> _YOUR TASK_
In the listing below, locate the lines that hold the string "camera". Copy those lines.

> _GIVEN INFORMATION_

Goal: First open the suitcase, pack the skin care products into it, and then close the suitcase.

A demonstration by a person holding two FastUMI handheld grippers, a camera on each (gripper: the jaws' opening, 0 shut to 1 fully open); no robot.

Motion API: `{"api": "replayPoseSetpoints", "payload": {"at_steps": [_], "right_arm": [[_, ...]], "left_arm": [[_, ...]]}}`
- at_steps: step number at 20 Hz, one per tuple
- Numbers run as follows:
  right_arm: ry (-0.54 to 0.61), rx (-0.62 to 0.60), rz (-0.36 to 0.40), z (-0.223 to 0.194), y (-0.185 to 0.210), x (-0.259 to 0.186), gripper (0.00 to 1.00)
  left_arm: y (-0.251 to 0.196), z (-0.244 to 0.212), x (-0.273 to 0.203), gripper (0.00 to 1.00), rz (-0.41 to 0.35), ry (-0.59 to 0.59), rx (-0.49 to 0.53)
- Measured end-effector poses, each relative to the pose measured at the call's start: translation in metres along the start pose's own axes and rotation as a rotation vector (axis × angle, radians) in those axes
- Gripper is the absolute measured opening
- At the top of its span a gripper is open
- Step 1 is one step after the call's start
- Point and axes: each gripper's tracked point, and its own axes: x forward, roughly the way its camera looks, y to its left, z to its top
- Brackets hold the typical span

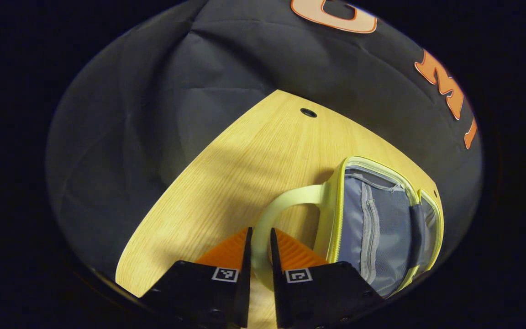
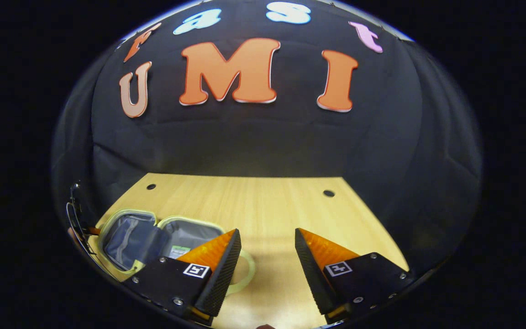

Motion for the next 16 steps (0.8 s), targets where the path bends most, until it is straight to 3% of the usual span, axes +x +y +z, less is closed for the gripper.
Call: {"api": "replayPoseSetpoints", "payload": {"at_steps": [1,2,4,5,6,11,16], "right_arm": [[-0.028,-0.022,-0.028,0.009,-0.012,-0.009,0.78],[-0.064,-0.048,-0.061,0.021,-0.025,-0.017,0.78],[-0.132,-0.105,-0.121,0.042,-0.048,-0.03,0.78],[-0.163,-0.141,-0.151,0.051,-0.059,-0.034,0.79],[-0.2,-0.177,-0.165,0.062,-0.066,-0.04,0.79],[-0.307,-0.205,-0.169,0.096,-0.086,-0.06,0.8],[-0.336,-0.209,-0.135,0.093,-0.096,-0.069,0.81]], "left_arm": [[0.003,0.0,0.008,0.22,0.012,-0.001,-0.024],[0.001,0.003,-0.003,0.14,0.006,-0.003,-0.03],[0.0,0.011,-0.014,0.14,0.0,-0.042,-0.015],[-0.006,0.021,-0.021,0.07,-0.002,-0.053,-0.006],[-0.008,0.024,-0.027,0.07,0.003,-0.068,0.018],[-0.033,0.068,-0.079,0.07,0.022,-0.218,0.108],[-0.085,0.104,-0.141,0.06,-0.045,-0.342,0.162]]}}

> _RESPONSE AREA_
A demonstration by a person holding two FastUMI handheld grippers, a camera on each (gripper: the jaws' opening, 0 shut to 1 fully open); no robot.
- Point and axes: each gripper's tracked point, and its own axes: x forward, roughly the way its camera looks, y to its left, z to its top

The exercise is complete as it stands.